**Task requirements**
Please produce a character-exact copy of the listing that follows, omitting all images.

**Data section**
============================================================
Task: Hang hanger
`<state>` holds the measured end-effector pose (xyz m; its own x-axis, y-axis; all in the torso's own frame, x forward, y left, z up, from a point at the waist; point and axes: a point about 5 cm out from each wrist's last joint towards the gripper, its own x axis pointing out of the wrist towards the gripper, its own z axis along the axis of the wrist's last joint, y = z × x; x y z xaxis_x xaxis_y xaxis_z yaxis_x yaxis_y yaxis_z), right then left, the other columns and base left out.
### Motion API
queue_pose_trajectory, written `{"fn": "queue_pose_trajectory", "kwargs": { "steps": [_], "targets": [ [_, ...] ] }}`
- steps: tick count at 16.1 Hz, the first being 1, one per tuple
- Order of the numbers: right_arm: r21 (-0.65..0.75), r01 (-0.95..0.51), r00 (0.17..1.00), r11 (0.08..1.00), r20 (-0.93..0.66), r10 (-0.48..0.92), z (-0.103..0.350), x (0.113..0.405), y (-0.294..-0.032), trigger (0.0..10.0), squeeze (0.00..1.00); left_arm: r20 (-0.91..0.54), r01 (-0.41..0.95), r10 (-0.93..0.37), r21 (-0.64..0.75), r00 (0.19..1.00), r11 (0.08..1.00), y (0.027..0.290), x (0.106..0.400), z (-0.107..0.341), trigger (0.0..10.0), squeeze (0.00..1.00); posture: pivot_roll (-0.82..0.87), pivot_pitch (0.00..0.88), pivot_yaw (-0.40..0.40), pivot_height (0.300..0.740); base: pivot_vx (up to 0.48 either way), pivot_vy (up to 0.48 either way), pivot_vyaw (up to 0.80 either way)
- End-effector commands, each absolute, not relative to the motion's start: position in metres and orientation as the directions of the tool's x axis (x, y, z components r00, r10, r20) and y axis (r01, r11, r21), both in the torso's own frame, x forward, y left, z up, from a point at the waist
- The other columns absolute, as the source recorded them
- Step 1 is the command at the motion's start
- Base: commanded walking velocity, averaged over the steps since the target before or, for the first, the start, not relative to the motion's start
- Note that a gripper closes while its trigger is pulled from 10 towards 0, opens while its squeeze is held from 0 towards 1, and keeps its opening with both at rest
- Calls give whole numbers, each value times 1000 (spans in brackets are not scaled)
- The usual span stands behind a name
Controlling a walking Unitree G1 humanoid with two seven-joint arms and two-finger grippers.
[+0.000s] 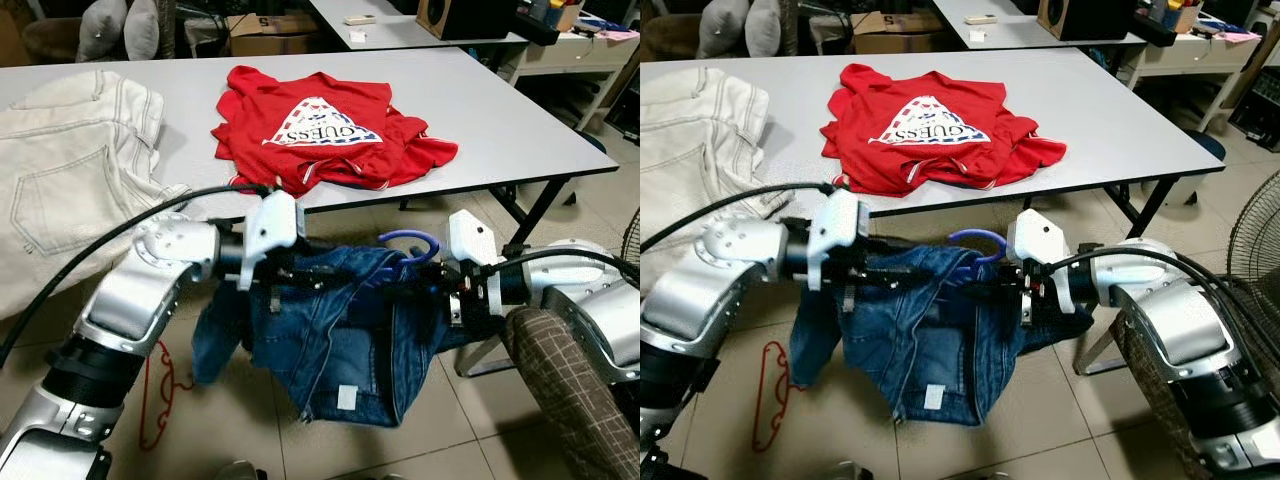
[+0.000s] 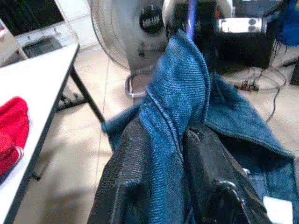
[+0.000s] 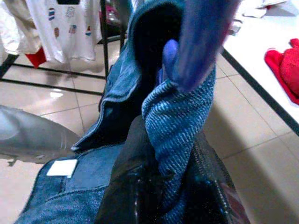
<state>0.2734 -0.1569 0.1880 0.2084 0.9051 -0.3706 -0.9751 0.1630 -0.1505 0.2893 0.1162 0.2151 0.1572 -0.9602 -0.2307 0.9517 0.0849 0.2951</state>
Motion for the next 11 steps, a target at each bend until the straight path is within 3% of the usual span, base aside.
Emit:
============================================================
**Exercise response**
Task: Hang hanger
`<state>` holds the measured end-effector pose (xyz m; its own x-axis, y-axis; all in the torso's own frame, x forward, y left, z up, from a point at the waist; point and axes: a point about 5 cm out from each wrist's last joint towards the gripper, its own x axis pointing out of the wrist towards the gripper, its own z axis along the axis of the wrist's last joint, y = z × x; x y z xaxis_x xaxis_y xaxis_z yaxis_x yaxis_y yaxis_z), right then left, the other columns and base left out.
### Motion API
queue_pose_trajectory, written `{"fn": "queue_pose_trajectory", "kwargs": { "steps": [_], "targets": [ [_, ...] ] }}`
- steps: tick count at 16.1 Hz, the first being 1, one per tuple
- Order of the numbers: right_arm: r21 (-0.65..0.75), r01 (-0.95..0.51), r00 (0.17..1.00), r11 (0.08..1.00), r20 (-0.93..0.66), r10 (-0.48..0.92), z (-0.103..0.350), x (0.113..0.405), y (-0.294..-0.032), trigger (0.0..10.0), squeeze (0.00..1.00); left_arm: r20 (-0.91..0.54), r01 (-0.41..0.95), r10 (-0.93..0.37), r21 (-0.64..0.75), r00 (0.19..1.00), r11 (0.08..1.00), y (0.027..0.290), x (0.106..0.400), z (-0.107..0.341), trigger (0.0..10.0), squeeze (0.00..1.00); posture: pivot_roll (-0.82..0.87), pivot_pitch (0.00..0.88), pivot_yaw (-0.40..0.40), pivot_height (0.300..0.740); base: pivot_vx (up to 0.48 either way), pivot_vy (up to 0.48 either way), pivot_vyaw (up to 0.80 either way)
- End-effector commands, each absolute, not relative to the motion's start: position in metres and orientation as the directions of the tool's x axis (x, y, z components r00, r10, r20) and y axis (r01, r11, r21), both in the torso's own frame, x forward, y left, z up, from a point at the waist
- The other columns absolute, as the source recorded them
- Step 1 is the command at the motion's start
- Base: commanded walking velocity, averaged over the steps since the target before or, for the first, the start, not relative to the motion's start
- Note that a gripper closes while its trigger is pulled from 10 towards 0, opens while its squeeze is held from 0 towards 1, and keeps its opening with both at rest
- Calls give whole numbers, each value times 1000 (spans in brackets are not scaled)
- The usual span stands behind a name
Controlling a walking Unitree G1 humanoid with two seven-joint arms and two-finger grippers.
[+0.000s] 
[+0.000s] 
[+0.000s] 
<state>0.2734 -0.1569 0.1880 0.2084 0.9051 -0.3706 -0.9751 0.1630 -0.1505 0.2893 0.1162 0.2151 0.1572 -0.9602 -0.2307 0.9517 0.0849 0.2951</state>
Motion for the next 11 steps, a target at each bend until the straight path is within 3% of the usual span, base aside.
Emit:

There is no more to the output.